WORK INSTRUCTIONS
Only the text of the records belongs in the answer, copied exactly and without pictures.

+===+

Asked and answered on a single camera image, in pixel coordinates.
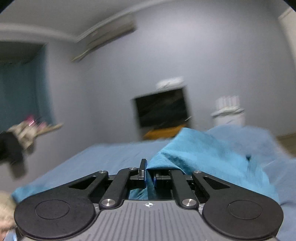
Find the white wall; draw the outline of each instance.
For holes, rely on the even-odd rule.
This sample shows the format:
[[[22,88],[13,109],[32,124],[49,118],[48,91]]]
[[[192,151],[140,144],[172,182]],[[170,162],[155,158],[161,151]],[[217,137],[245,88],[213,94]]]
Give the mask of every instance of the white wall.
[[[296,131],[296,74],[264,1],[177,1],[135,14],[137,30],[83,61],[91,108],[107,142],[139,140],[131,99],[183,76],[193,127],[213,126],[215,100],[239,95],[246,123]]]
[[[0,165],[0,190],[12,192],[100,140],[91,119],[81,67],[70,62],[77,54],[77,46],[38,36],[1,32],[0,40],[48,43],[49,93],[55,120],[64,123],[60,130],[38,137],[35,152],[25,159],[27,173],[23,177],[15,179],[8,163]]]

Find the crown molding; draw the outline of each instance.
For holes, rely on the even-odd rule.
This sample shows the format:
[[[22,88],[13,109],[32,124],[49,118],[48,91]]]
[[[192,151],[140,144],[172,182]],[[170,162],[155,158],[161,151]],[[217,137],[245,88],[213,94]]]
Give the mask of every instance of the crown molding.
[[[69,42],[77,42],[77,36],[66,34],[50,28],[35,26],[35,25],[26,25],[26,24],[20,24],[20,23],[0,23],[0,31],[35,34],[35,35],[46,36],[49,38],[66,40]]]

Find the pink object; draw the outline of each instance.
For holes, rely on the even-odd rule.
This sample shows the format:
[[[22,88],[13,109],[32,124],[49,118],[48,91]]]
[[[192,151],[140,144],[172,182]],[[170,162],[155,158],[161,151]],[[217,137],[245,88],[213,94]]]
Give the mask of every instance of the pink object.
[[[35,125],[34,115],[29,115],[25,121],[28,123],[29,126]]]

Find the window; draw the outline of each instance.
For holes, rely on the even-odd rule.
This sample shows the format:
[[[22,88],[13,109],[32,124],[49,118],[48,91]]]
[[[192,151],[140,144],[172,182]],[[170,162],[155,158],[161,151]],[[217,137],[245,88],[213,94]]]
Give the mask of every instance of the window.
[[[52,123],[45,57],[46,46],[0,42],[0,131],[30,115]]]

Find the white object on shelf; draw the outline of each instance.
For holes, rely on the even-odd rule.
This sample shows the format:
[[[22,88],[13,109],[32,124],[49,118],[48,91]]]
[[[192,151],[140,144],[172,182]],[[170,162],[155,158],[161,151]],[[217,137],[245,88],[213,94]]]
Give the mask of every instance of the white object on shelf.
[[[172,87],[178,87],[183,84],[184,80],[183,77],[176,77],[166,80],[161,80],[156,84],[156,89],[166,89],[166,88],[172,88]]]
[[[244,126],[246,122],[244,109],[239,109],[235,113],[213,116],[213,120],[214,120],[214,126],[219,126],[219,125]]]
[[[216,109],[211,114],[214,126],[218,125],[245,125],[245,112],[239,106],[238,96],[223,96],[216,100]]]

+===+

RESULT
Asked and answered on a single camera image, in pixel coordinates.
Find the white wall; draw the outline of each instance.
For holes, rely on the even-odd rule.
This sample shows the format:
[[[22,88],[13,109],[32,124],[49,118],[48,91]]]
[[[192,151],[140,144],[172,182]],[[170,162],[155,158],[161,151]],[[217,137],[245,88],[213,94]]]
Give the mask of every instance of the white wall.
[[[296,131],[296,74],[264,1],[177,1],[135,14],[137,30],[83,61],[91,108],[107,142],[139,140],[131,99],[183,76],[193,127],[213,126],[215,100],[239,95],[246,123]]]
[[[0,165],[0,190],[12,192],[100,140],[91,119],[81,67],[70,62],[77,54],[77,46],[38,36],[1,32],[0,40],[48,43],[49,93],[55,120],[64,123],[60,130],[38,137],[35,152],[25,159],[27,173],[23,177],[15,179],[8,163]]]

Find the crown molding; draw the outline of each instance.
For holes, rely on the even-odd rule.
This sample shows the format:
[[[22,88],[13,109],[32,124],[49,118],[48,91]]]
[[[192,151],[140,144],[172,182]],[[170,162],[155,158],[161,151]],[[217,137],[245,88],[213,94]]]
Give the mask of every instance of the crown molding.
[[[69,42],[77,42],[77,36],[66,34],[50,28],[35,26],[35,25],[26,25],[26,24],[20,24],[20,23],[0,23],[0,31],[35,34],[35,35],[46,36],[49,38],[66,40]]]

Find the pink object; draw the outline of each instance.
For holes, rely on the even-odd rule.
This sample shows the format:
[[[22,88],[13,109],[32,124],[49,118],[48,91]]]
[[[192,151],[140,144],[172,182]],[[170,162],[155,158],[161,151]],[[217,137],[245,88],[213,94]]]
Give the mask of every instance of the pink object.
[[[35,125],[34,115],[29,115],[25,121],[28,123],[29,126]]]

Find the window; draw the outline of each instance.
For holes, rely on the even-odd rule.
This sample shows the format:
[[[22,88],[13,109],[32,124],[49,118],[48,91]]]
[[[192,151],[140,144],[172,182]],[[170,162],[155,158],[161,151]],[[217,137],[245,88],[213,94]]]
Give the mask of every instance of the window.
[[[52,123],[45,57],[46,46],[0,42],[0,131],[30,115]]]

Find the white object on shelf; draw the outline of each instance.
For holes, rely on the even-odd rule.
This sample shows the format:
[[[22,88],[13,109],[32,124],[49,118],[48,91]]]
[[[192,151],[140,144],[172,182]],[[170,162],[155,158],[161,151]],[[217,137],[245,88],[213,94]]]
Give the mask of every instance of the white object on shelf.
[[[172,87],[178,87],[183,84],[184,80],[183,77],[176,77],[166,80],[161,80],[156,84],[156,89],[166,89],[166,88],[172,88]]]
[[[244,126],[246,122],[244,109],[239,109],[235,113],[213,116],[213,120],[214,120],[214,126],[219,126],[219,125]]]
[[[216,109],[211,114],[214,126],[218,125],[245,125],[245,112],[239,106],[238,96],[223,96],[216,100]]]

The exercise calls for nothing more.